◆ Work to be completed
What you return should be the lines from the one with "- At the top" through the one with "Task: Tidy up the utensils" in the data below, reproduced exactly with both ends, and no pictures at all.
==============================
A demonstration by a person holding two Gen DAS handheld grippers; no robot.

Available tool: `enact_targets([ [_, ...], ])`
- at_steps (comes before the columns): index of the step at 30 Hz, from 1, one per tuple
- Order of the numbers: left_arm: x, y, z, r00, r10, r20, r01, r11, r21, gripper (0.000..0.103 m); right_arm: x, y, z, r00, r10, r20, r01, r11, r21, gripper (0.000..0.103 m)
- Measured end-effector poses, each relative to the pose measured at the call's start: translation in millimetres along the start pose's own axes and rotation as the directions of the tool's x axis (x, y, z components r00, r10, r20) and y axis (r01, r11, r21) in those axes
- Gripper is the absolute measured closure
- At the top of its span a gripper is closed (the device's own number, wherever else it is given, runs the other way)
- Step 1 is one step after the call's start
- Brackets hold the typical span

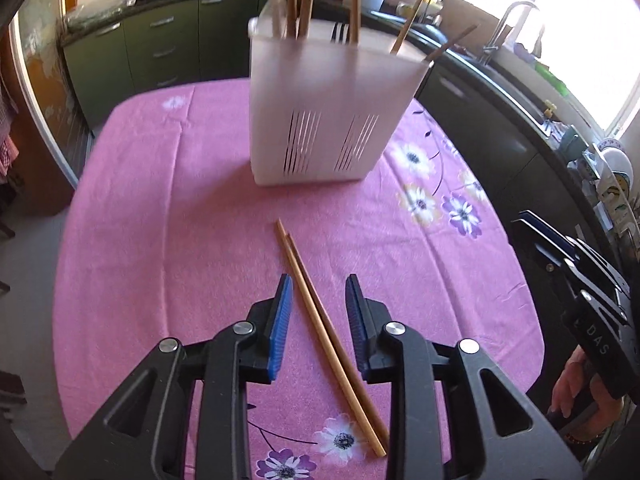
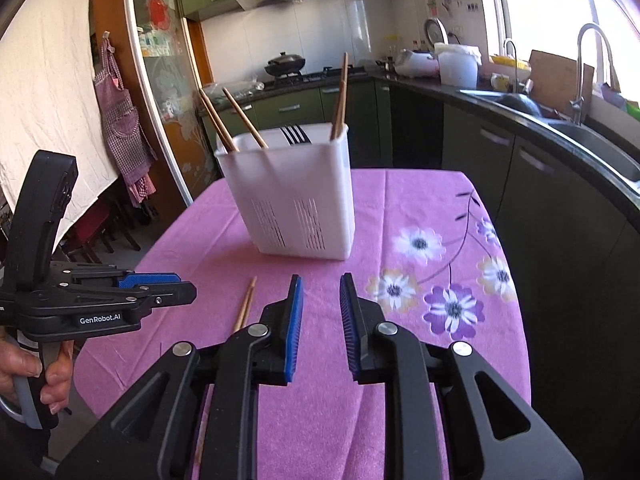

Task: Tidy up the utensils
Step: 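Move both open grippers back over the last two chopsticks, then close the left gripper on one of the last chopsticks and lift it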

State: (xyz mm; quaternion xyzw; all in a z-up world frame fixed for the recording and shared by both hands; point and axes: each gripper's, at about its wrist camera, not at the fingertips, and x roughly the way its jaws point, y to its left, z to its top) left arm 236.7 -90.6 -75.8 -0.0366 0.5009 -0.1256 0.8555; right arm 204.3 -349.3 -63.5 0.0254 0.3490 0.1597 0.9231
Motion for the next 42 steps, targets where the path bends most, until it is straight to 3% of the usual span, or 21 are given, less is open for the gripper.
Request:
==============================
◆ Solution for this exercise
- At the top of its span a gripper is closed (the device's own number, wherever else it is given, runs the other way)
- Step 1 is one step after the call's start
- Brackets hold the typical span


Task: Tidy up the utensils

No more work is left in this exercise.